╭─ MATERIAL PROVIDED
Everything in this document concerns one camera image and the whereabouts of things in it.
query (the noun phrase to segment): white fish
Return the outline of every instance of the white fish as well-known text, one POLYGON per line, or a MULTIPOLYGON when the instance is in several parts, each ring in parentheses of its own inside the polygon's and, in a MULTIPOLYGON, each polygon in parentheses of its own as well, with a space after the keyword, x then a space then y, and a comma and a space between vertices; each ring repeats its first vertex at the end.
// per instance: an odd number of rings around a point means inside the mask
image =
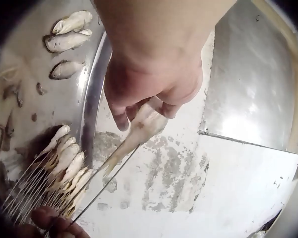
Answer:
POLYGON ((70 196, 68 197, 69 200, 71 200, 81 189, 84 187, 84 185, 87 183, 87 181, 92 176, 93 170, 88 170, 78 181, 78 183, 75 186, 75 189, 73 192, 71 192, 70 196))
POLYGON ((65 150, 67 147, 69 147, 71 144, 74 144, 74 143, 76 143, 76 138, 75 137, 68 138, 63 145, 60 143, 59 152, 62 152, 63 150, 65 150))
POLYGON ((59 20, 52 33, 59 35, 70 32, 71 30, 81 30, 86 24, 90 23, 93 19, 93 15, 89 11, 76 11, 73 12, 65 19, 59 20))
POLYGON ((44 42, 50 52, 63 52, 79 47, 90 38, 91 35, 86 35, 86 31, 83 33, 71 31, 63 35, 49 35, 44 42))
POLYGON ((168 119, 154 110, 150 106, 150 101, 141 106, 135 119, 131 122, 130 132, 126 139, 99 168, 99 170, 102 170, 107 167, 104 176, 108 176, 117 163, 132 152, 139 144, 146 143, 151 137, 162 132, 165 128, 168 119))
POLYGON ((52 175, 57 175, 62 170, 66 169, 79 152, 80 147, 78 144, 72 144, 61 152, 58 158, 57 166, 52 170, 52 175))
POLYGON ((68 188, 64 188, 67 192, 72 191, 75 187, 78 181, 81 179, 81 177, 86 173, 87 167, 84 169, 81 169, 73 178, 71 185, 68 188))
POLYGON ((78 70, 82 69, 83 64, 75 61, 62 60, 52 69, 50 79, 67 79, 75 74, 78 70))
POLYGON ((55 133, 55 135, 53 136, 53 138, 51 139, 50 143, 48 144, 48 146, 40 153, 40 155, 45 154, 49 151, 51 151, 52 149, 54 149, 57 146, 57 141, 65 136, 66 134, 68 134, 70 132, 71 128, 67 125, 62 126, 61 128, 59 128, 57 130, 57 132, 55 133))
POLYGON ((73 200, 72 205, 65 212, 65 217, 66 218, 70 218, 73 215, 73 213, 75 212, 76 208, 79 207, 80 203, 84 199, 85 191, 86 191, 86 188, 83 189, 79 193, 79 195, 77 195, 77 197, 73 200))
POLYGON ((61 180, 61 184, 65 184, 67 181, 71 180, 81 169, 83 161, 85 159, 84 152, 78 153, 71 164, 66 169, 65 175, 61 180))

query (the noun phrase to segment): metal tray
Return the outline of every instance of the metal tray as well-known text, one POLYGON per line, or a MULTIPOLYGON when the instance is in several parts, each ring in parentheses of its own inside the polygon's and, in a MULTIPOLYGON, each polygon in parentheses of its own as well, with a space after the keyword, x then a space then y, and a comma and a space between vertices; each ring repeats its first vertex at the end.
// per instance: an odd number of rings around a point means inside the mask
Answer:
POLYGON ((15 128, 8 152, 0 152, 10 179, 17 179, 22 171, 24 157, 15 148, 33 146, 33 141, 60 124, 71 125, 86 154, 85 163, 92 168, 93 139, 104 76, 111 56, 111 47, 98 14, 89 0, 44 0, 28 12, 13 29, 0 48, 0 70, 20 68, 23 106, 18 107, 15 97, 3 100, 3 91, 9 82, 0 80, 0 124, 6 125, 10 112, 15 128), (86 27, 93 34, 79 48, 58 55, 48 52, 42 42, 57 20, 74 11, 88 10, 93 15, 86 27), (51 80, 51 69, 61 60, 85 62, 81 72, 65 80, 51 80), (36 91, 40 83, 47 90, 36 91))

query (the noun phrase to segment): metal skewer
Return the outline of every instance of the metal skewer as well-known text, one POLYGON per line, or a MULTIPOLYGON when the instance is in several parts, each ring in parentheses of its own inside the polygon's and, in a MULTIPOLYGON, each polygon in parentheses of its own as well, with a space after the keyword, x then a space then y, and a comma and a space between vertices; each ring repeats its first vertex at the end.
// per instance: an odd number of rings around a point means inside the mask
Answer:
MULTIPOLYGON (((102 188, 102 190, 100 190, 100 192, 92 199, 92 201, 87 205, 87 207, 71 222, 71 224, 65 229, 65 231, 71 226, 73 225, 86 211, 87 209, 93 204, 93 202, 95 202, 95 200, 101 195, 101 193, 106 189, 106 187, 109 185, 109 183, 113 180, 113 178, 121 171, 121 169, 125 166, 125 164, 129 161, 129 159, 133 156, 133 154, 136 152, 136 150, 141 146, 141 144, 139 144, 134 151, 131 153, 131 155, 126 159, 126 161, 121 165, 121 167, 117 170, 117 172, 113 175, 113 177, 111 177, 111 179, 105 184, 105 186, 102 188)), ((75 198, 81 193, 81 191, 83 191, 83 189, 85 189, 85 187, 89 184, 89 182, 96 176, 96 174, 100 171, 100 169, 97 169, 97 171, 90 177, 90 179, 84 184, 84 186, 79 190, 78 193, 76 193, 74 195, 74 197, 70 200, 70 202, 68 204, 71 204, 75 198)), ((65 206, 59 213, 58 216, 55 217, 53 219, 53 221, 51 222, 50 226, 45 230, 45 232, 43 233, 43 237, 46 236, 46 234, 49 232, 49 230, 53 227, 53 225, 55 225, 56 221, 58 218, 61 217, 61 214, 66 210, 67 206, 65 206)))

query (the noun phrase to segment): metal sheet
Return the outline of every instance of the metal sheet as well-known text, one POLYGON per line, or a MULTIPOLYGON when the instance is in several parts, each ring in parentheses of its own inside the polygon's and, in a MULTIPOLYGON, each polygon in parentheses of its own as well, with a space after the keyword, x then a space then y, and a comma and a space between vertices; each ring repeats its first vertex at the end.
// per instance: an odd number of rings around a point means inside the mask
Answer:
POLYGON ((286 150, 293 112, 287 42, 250 1, 238 1, 216 25, 200 132, 286 150))
POLYGON ((1 152, 0 159, 15 159, 14 148, 29 145, 29 141, 47 128, 62 123, 70 124, 87 155, 91 167, 93 142, 100 95, 111 55, 111 47, 104 27, 89 0, 44 0, 34 7, 18 24, 0 49, 0 69, 10 66, 21 68, 23 107, 15 97, 2 99, 7 82, 0 81, 0 124, 5 125, 12 111, 15 126, 10 151, 1 152), (88 10, 93 20, 85 28, 93 34, 89 41, 74 50, 60 54, 48 52, 42 42, 54 23, 74 11, 88 10), (51 69, 61 60, 84 62, 84 67, 69 79, 51 80, 51 69), (36 91, 40 83, 47 90, 44 95, 36 91))

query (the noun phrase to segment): hand
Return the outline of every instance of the hand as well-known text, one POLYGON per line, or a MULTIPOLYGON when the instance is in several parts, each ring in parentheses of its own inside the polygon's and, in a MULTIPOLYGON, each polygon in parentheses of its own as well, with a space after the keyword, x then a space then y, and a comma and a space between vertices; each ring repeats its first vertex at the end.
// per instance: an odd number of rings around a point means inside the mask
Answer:
POLYGON ((121 62, 113 52, 104 91, 120 130, 127 130, 127 117, 132 121, 138 109, 152 96, 158 96, 163 102, 157 111, 167 118, 174 118, 178 109, 199 91, 202 84, 200 54, 165 65, 164 69, 154 70, 144 65, 132 67, 121 62))
MULTIPOLYGON (((57 217, 57 212, 50 207, 40 207, 32 211, 32 221, 41 229, 47 229, 53 218, 57 217)), ((66 229, 72 221, 58 218, 52 231, 51 238, 90 238, 90 236, 76 223, 66 229)), ((43 238, 36 227, 24 224, 18 228, 20 238, 43 238)))
╰─
Only the pictures are to be left out; copy all the remaining material above exactly.

Everything in this document concerns one camera image and the whereabouts of things in it.
query (the noun phrase to segment): white fish
Return the outline of every instance of the white fish as well-known text, one POLYGON per line, or a MULTIPOLYGON when the instance is in several parts, each ring in parentheses of its own inside the polygon's and, in a MULTIPOLYGON, each polygon in parentheses of its own as well, with a space after the keyword, x then a space then y, and a comma and a space between vertices; each ring repeats its first vertex at the end.
// per instance: an odd number of rings around a point means inside the mask
image =
Answer:
POLYGON ((70 196, 68 197, 69 200, 71 200, 81 189, 84 187, 84 185, 87 183, 87 181, 92 176, 93 170, 88 170, 78 181, 78 183, 75 186, 75 189, 73 192, 71 192, 70 196))
POLYGON ((65 150, 67 147, 69 147, 71 144, 74 144, 74 143, 76 143, 76 138, 75 137, 68 138, 63 145, 60 143, 59 152, 62 152, 63 150, 65 150))
POLYGON ((59 20, 52 33, 59 35, 70 32, 71 30, 81 30, 86 24, 90 23, 93 19, 93 15, 89 11, 76 11, 73 12, 65 19, 59 20))
POLYGON ((44 42, 50 52, 63 52, 79 47, 90 38, 91 35, 86 35, 86 31, 83 33, 71 31, 63 35, 49 35, 44 42))
POLYGON ((168 119, 154 110, 150 106, 150 101, 141 106, 135 119, 131 122, 130 132, 126 139, 99 168, 99 170, 102 170, 107 167, 104 176, 108 176, 117 163, 132 152, 139 144, 146 143, 151 137, 162 132, 165 128, 168 119))
POLYGON ((52 175, 57 175, 62 170, 66 169, 79 152, 80 147, 78 144, 72 144, 61 152, 58 158, 57 166, 52 170, 52 175))
POLYGON ((68 188, 64 188, 67 192, 72 191, 75 187, 78 181, 81 179, 81 177, 86 173, 87 167, 84 169, 81 169, 73 178, 71 185, 68 188))
POLYGON ((78 70, 82 69, 83 64, 75 61, 62 60, 52 69, 50 79, 67 79, 75 74, 78 70))
POLYGON ((55 133, 55 135, 53 136, 53 138, 51 139, 50 143, 48 144, 48 146, 40 153, 40 155, 45 154, 49 151, 51 151, 52 149, 54 149, 57 146, 57 141, 65 136, 66 134, 68 134, 70 132, 71 128, 67 125, 62 126, 61 128, 59 128, 57 130, 57 132, 55 133))
POLYGON ((73 200, 72 205, 65 212, 65 217, 66 218, 70 218, 73 215, 73 213, 75 212, 76 208, 79 207, 80 203, 84 199, 85 191, 86 191, 86 188, 83 189, 79 193, 79 195, 77 195, 77 197, 73 200))
POLYGON ((61 180, 61 184, 65 184, 67 181, 71 180, 81 169, 83 161, 85 159, 84 152, 78 153, 71 164, 66 169, 65 175, 61 180))

query (the noun phrase to segment): metal tray
Return the outline of every instance of the metal tray as well-known text, one POLYGON per line, or a MULTIPOLYGON when the instance is in several parts, each ring in parentheses of its own inside the polygon's and, in a MULTIPOLYGON, each polygon in parentheses of its own as well, with a space after the keyword, x then a space then y, and a comma and a space between vertices; each ring repeats its first vertex at the end.
// per instance: an odd number of rings around a point means inside the mask
Answer:
POLYGON ((15 128, 8 152, 0 152, 10 179, 17 179, 22 171, 24 157, 15 148, 33 146, 33 141, 60 124, 71 125, 86 154, 85 163, 92 168, 93 139, 104 76, 111 56, 111 47, 98 14, 89 0, 44 0, 28 12, 13 29, 0 48, 0 70, 20 68, 23 106, 18 107, 15 97, 3 100, 3 91, 9 82, 0 80, 0 124, 6 125, 10 112, 15 128), (86 27, 93 34, 79 48, 58 55, 48 52, 42 42, 57 20, 74 11, 88 10, 93 15, 86 27), (51 80, 51 69, 61 60, 85 62, 81 72, 65 80, 51 80), (36 91, 40 83, 47 90, 36 91))

query (the noun phrase to segment): metal skewer
Return the outline of every instance of the metal skewer as well-known text, one POLYGON per line, or a MULTIPOLYGON when the instance is in several parts, each ring in parentheses of its own inside the polygon's and, in a MULTIPOLYGON, each polygon in parentheses of its own as well, with a space after the keyword, x then a space then y, and a comma and a space between vertices; each ring repeats its first vertex at the end.
// per instance: an odd number of rings around a point means inside the mask
Answer:
MULTIPOLYGON (((102 188, 102 190, 100 190, 100 192, 92 199, 92 201, 87 205, 87 207, 71 222, 71 224, 65 229, 65 231, 71 226, 73 225, 86 211, 87 209, 93 204, 93 202, 95 202, 95 200, 101 195, 101 193, 106 189, 106 187, 109 185, 109 183, 113 180, 113 178, 121 171, 121 169, 125 166, 125 164, 129 161, 129 159, 133 156, 133 154, 136 152, 136 150, 141 146, 141 144, 139 144, 134 151, 131 153, 131 155, 126 159, 126 161, 121 165, 121 167, 117 170, 117 172, 113 175, 113 177, 111 177, 111 179, 105 184, 105 186, 102 188)), ((75 198, 81 193, 81 191, 83 191, 83 189, 85 189, 85 187, 89 184, 89 182, 96 176, 96 174, 100 171, 100 169, 97 169, 97 171, 90 177, 90 179, 84 184, 84 186, 79 190, 78 193, 76 193, 74 195, 74 197, 70 200, 70 202, 68 204, 71 204, 75 198)), ((65 206, 59 213, 58 216, 55 217, 53 219, 53 221, 51 222, 50 226, 45 230, 45 232, 43 233, 43 237, 46 236, 46 234, 49 232, 49 230, 53 227, 53 225, 55 225, 56 221, 58 218, 61 217, 61 214, 66 210, 67 206, 65 206)))

query (the noun phrase to segment): metal sheet
Return the outline of every instance of the metal sheet as well-known text, one POLYGON per line, or a MULTIPOLYGON when the instance is in several parts, each ring in parentheses of its own inside the polygon's and, in a MULTIPOLYGON, each polygon in parentheses of its own as well, with a space after the keyword, x then a space then y, and a comma and a space between vertices; each ring repeats its first vertex at the end.
// per instance: an odd number of rings around a point means inside the mask
Answer:
POLYGON ((286 150, 293 112, 287 42, 250 1, 238 1, 216 25, 200 132, 286 150))
POLYGON ((1 152, 0 159, 15 159, 14 148, 29 145, 29 141, 47 128, 62 123, 70 124, 87 155, 91 167, 93 142, 100 95, 111 55, 111 47, 104 27, 89 0, 44 0, 34 7, 18 24, 0 49, 0 69, 10 66, 21 68, 23 107, 15 97, 2 99, 7 82, 0 81, 0 124, 5 125, 12 111, 15 126, 10 151, 1 152), (88 10, 93 20, 85 28, 93 34, 89 41, 74 50, 60 54, 48 52, 42 42, 54 23, 74 11, 88 10), (51 69, 61 60, 84 62, 84 67, 69 79, 51 80, 51 69), (36 91, 40 83, 47 90, 44 95, 36 91))

query (the noun phrase to segment): hand
Return the outline of every instance of the hand as well-known text, one POLYGON per line, or a MULTIPOLYGON when the instance is in several parts, each ring in parentheses of its own inside the polygon's and, in a MULTIPOLYGON, each polygon in parentheses of its own as well, with a space after the keyword, x then a space then y, and a comma and a space between vertices; each ring repeats its first vertex at the end.
// per instance: an odd number of rings around a point means inside the mask
Answer:
POLYGON ((121 62, 113 52, 104 91, 120 130, 127 130, 127 117, 132 121, 138 109, 152 96, 158 96, 163 102, 157 111, 167 118, 174 118, 178 109, 199 91, 202 84, 200 54, 165 65, 164 69, 154 70, 144 65, 132 67, 121 62))
MULTIPOLYGON (((57 217, 57 212, 50 207, 40 207, 32 211, 32 221, 41 229, 47 229, 53 218, 57 217)), ((66 229, 72 221, 58 218, 52 231, 51 238, 90 238, 90 236, 76 223, 66 229)), ((43 238, 36 227, 24 224, 18 228, 20 238, 43 238)))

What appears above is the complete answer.